* **What is being asked**: The response should consist of the data reproduced word for word.

* **Material provided**:
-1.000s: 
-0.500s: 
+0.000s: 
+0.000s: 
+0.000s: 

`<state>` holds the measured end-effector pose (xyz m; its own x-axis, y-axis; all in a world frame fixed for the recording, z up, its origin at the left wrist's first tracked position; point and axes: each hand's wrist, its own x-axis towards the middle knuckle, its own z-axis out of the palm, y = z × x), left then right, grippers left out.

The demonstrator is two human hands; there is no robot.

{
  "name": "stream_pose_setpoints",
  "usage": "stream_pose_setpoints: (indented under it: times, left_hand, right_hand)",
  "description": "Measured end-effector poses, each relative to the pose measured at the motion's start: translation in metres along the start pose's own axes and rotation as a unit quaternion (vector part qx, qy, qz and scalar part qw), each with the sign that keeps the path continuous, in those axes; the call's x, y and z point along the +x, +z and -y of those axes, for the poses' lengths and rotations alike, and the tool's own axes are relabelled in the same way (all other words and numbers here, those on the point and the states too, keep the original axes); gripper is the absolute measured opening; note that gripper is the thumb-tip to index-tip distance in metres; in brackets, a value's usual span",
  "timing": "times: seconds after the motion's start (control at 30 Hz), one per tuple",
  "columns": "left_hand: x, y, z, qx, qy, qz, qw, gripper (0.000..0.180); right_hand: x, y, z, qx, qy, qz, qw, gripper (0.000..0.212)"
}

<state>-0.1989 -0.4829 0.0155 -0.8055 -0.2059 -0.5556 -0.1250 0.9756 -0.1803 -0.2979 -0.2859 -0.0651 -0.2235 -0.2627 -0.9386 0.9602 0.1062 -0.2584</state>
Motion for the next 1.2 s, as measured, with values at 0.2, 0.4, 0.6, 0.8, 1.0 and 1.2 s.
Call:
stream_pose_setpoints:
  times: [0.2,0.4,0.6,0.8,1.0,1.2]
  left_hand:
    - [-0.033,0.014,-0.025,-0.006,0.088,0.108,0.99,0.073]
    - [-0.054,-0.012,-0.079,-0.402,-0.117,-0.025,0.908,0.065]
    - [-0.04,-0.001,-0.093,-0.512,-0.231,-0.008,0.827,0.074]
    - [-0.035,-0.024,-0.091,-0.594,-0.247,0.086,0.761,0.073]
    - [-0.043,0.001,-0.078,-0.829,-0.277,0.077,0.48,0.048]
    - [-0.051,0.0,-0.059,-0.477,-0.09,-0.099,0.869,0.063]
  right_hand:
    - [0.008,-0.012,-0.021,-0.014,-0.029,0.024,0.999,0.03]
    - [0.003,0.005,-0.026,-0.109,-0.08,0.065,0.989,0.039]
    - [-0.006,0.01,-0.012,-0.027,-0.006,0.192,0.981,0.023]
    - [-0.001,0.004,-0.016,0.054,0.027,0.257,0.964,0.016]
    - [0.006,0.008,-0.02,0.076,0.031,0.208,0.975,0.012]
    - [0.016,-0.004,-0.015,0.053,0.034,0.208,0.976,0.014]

* **Answer to this task**:
-1.000s: 
-0.500s: 
+0.000s: 
+0.000s: 
+0.000s: 

`<state>` holds the measured end-effector pose (xyz m; its own x-axis, y-axis; all in a world frame fixed for the recording, z up, its origin at the left wrist's first tracked position; point and axes: each hand's wrist, its own x-axis towards the middle knuckle, its own z-axis out of the palm, y = z × x), left then right, grippers left out.

The demonstrator is two human hands; there is no robot.

{
  "name": "stream_pose_setpoints",
  "usage": "stream_pose_setpoints: (indented under it: times, left_hand, right_hand)",
  "description": "Measured end-effector poses, each relative to the pose measured at the motion's start: translation in metres along the start pose's own axes and rotation as a unit quaternion (vector part qx, qy, qz and scalar part qw), each with the sign that keeps the path continuous, in those axes; the call's x, y and z point along the +x, +z and -y of those axes, for the poses' lengths and rotations alike, and the tool's own axes are relabelled in the same way (all other words and numbers here, those on the point and the states too, keep the original axes); gripper is the absolute measured opening; note that gripper is the thumb-tip to index-tip distance in metres; in brackets, a value's usual span",
  "timing": "times: seconds after the motion's start (control at 30 Hz), one per tuple",
  "columns": "left_hand: x, y, z, qx, qy, qz, qw, gripper (0.000..0.180); right_hand: x, y, z, qx, qy, qz, qw, gripper (0.000..0.212)"
}

<state>-0.1989 -0.4829 0.0155 -0.8055 -0.2059 -0.5556 -0.1250 0.9756 -0.1803 -0.2979 -0.2859 -0.0651 -0.2235 -0.2627 -0.9386 0.9602 0.1062 -0.2584</state>
Motion for the next 1.2 s, as measured, with values at 0.2, 0.4, 0.6, 0.8, 1.0 and 1.2 s.
Call:
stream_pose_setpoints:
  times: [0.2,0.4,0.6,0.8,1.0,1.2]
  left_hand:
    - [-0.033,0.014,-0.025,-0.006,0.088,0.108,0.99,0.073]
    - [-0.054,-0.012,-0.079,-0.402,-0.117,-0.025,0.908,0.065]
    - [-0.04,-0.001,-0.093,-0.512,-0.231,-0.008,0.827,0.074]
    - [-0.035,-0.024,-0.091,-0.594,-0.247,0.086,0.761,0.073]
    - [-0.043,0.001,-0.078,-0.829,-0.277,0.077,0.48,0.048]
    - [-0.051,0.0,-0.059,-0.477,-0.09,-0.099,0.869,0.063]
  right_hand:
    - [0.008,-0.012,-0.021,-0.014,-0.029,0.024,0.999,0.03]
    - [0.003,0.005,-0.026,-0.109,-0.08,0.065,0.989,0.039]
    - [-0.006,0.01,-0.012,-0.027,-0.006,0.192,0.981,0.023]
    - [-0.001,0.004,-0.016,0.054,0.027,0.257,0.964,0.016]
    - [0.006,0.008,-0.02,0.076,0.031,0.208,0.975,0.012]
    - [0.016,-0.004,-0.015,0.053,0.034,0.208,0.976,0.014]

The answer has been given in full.